• What is being asked: Your reply is to be the lines below, exactly as written, with images omitted.

• Data section:
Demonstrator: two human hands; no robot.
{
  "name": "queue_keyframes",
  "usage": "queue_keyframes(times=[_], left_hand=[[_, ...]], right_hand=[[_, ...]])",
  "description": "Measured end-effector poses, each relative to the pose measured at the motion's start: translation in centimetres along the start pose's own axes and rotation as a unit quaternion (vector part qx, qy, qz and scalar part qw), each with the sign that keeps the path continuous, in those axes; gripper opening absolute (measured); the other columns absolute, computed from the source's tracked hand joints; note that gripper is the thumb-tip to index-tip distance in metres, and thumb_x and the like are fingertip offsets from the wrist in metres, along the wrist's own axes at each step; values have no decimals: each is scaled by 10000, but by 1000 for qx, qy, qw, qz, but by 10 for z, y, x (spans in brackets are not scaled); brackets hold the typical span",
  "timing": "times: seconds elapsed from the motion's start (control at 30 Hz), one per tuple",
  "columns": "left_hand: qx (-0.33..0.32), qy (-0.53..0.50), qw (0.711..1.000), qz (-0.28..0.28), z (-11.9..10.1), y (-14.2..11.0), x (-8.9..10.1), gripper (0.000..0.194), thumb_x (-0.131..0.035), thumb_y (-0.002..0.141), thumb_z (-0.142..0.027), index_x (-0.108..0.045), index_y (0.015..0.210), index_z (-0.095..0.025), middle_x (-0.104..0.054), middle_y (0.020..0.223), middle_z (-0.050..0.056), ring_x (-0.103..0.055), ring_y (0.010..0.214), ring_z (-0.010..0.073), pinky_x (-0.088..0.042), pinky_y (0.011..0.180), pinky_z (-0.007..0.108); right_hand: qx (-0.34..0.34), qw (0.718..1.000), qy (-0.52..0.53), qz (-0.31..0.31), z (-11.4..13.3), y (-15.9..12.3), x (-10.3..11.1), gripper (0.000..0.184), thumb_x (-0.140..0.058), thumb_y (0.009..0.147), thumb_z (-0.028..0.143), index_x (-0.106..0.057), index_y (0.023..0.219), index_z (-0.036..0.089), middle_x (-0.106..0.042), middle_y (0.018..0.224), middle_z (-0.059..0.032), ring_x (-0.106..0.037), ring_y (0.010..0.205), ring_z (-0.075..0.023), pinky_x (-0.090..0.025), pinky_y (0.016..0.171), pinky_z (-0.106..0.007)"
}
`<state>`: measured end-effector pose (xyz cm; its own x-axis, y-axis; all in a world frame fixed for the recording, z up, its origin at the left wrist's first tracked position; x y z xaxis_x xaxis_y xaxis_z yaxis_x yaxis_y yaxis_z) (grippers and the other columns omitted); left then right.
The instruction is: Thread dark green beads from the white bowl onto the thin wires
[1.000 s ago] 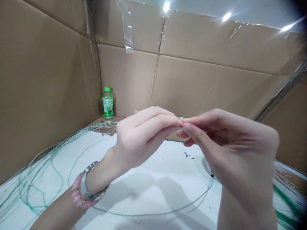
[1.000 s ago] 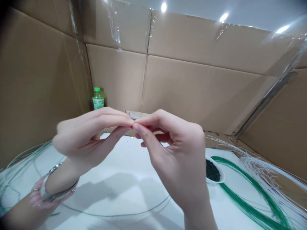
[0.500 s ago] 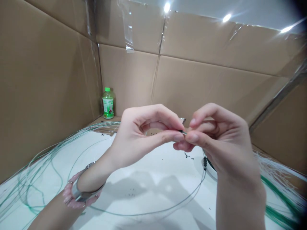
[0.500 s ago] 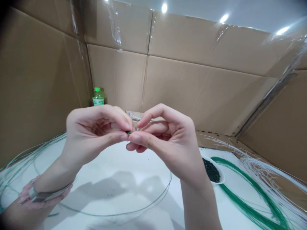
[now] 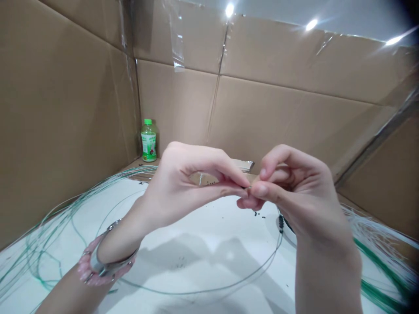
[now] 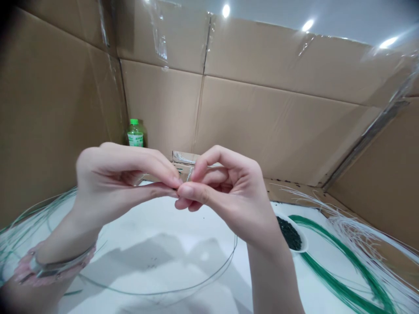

• Response below:
Demonstrator: two human hands; no robot.
{
  "name": "queue_keyframes",
  "usage": "queue_keyframes(times=[_], left_hand=[[_, ...]], right_hand=[[_, ...]])",
  "description": "Measured end-effector poses, each relative to the pose measured at the motion's start: translation in centimetres along the start pose's own axes and rotation as a unit quaternion (vector part qx, qy, qz and scalar part qw), each with the sign that keeps the path continuous, in those axes; gripper opening absolute (measured); the other columns absolute, computed from the source's tracked hand joints; note that gripper is the thumb-tip to index-tip distance in metres, and thumb_x and the like are fingertip offsets from the wrist in metres, along the wrist's own axes at each step; values have no decimals: each is scaled by 10000, but by 1000 for qx, qy, qw, qz, but by 10 for z, y, x (spans in brackets are not scaled); brackets hold the typical span",
  "timing": "times: seconds elapsed from the motion's start (control at 30 Hz), one per tuple",
  "columns": "left_hand: qx (-0.33..0.32), qy (-0.53..0.50), qw (0.711..1.000), qz (-0.28..0.28), z (-11.9..10.1), y (-14.2..11.0), x (-8.9..10.1), gripper (0.000..0.194), thumb_x (-0.131..0.035), thumb_y (-0.002..0.141), thumb_z (-0.142..0.027), index_x (-0.108..0.045), index_y (0.015..0.210), index_z (-0.095..0.025), middle_x (-0.104..0.054), middle_y (0.020..0.223), middle_z (-0.050..0.056), ring_x (-0.103..0.055), ring_y (0.010..0.214), ring_z (-0.010..0.073), pinky_x (-0.088..0.042), pinky_y (0.011..0.180), pinky_z (-0.007..0.108); right_hand: qx (-0.34..0.34), qw (0.718..1.000), qy (-0.52..0.53), qz (-0.31..0.31), z (-11.4..13.3), y (-15.9..12.3), x (-10.3..11.1), gripper (0.000..0.184), thumb_x (-0.140..0.058), thumb_y (0.009..0.147), thumb_z (-0.028..0.143), index_x (-0.106..0.057), index_y (0.023..0.219), index_z (-0.036..0.089), middle_x (-0.106..0.042), middle_y (0.018..0.224), middle_z (-0.059..0.032), ring_x (-0.106..0.037), ring_y (0.010..0.205), ring_z (-0.075..0.023), pinky_x (-0.090..0.025), pinky_y (0.016..0.171), pinky_z (-0.106..0.007)"
}
`<state>`: measured end-effector pose (xyz cm; its own x-axis, y-axis; all in a world frame fixed for the recording, z up, its origin at the left wrist's first tracked position; x y z xaxis_x xaxis_y xaxis_z yaxis_x yaxis_y yaxis_z) (grippers and the other columns omitted); left then right.
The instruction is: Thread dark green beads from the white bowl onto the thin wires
[1.000 s ago] 
[1.000 s ago] 
[0.500 s ago] 
[0.500 s ago] 
[now] 
[now] 

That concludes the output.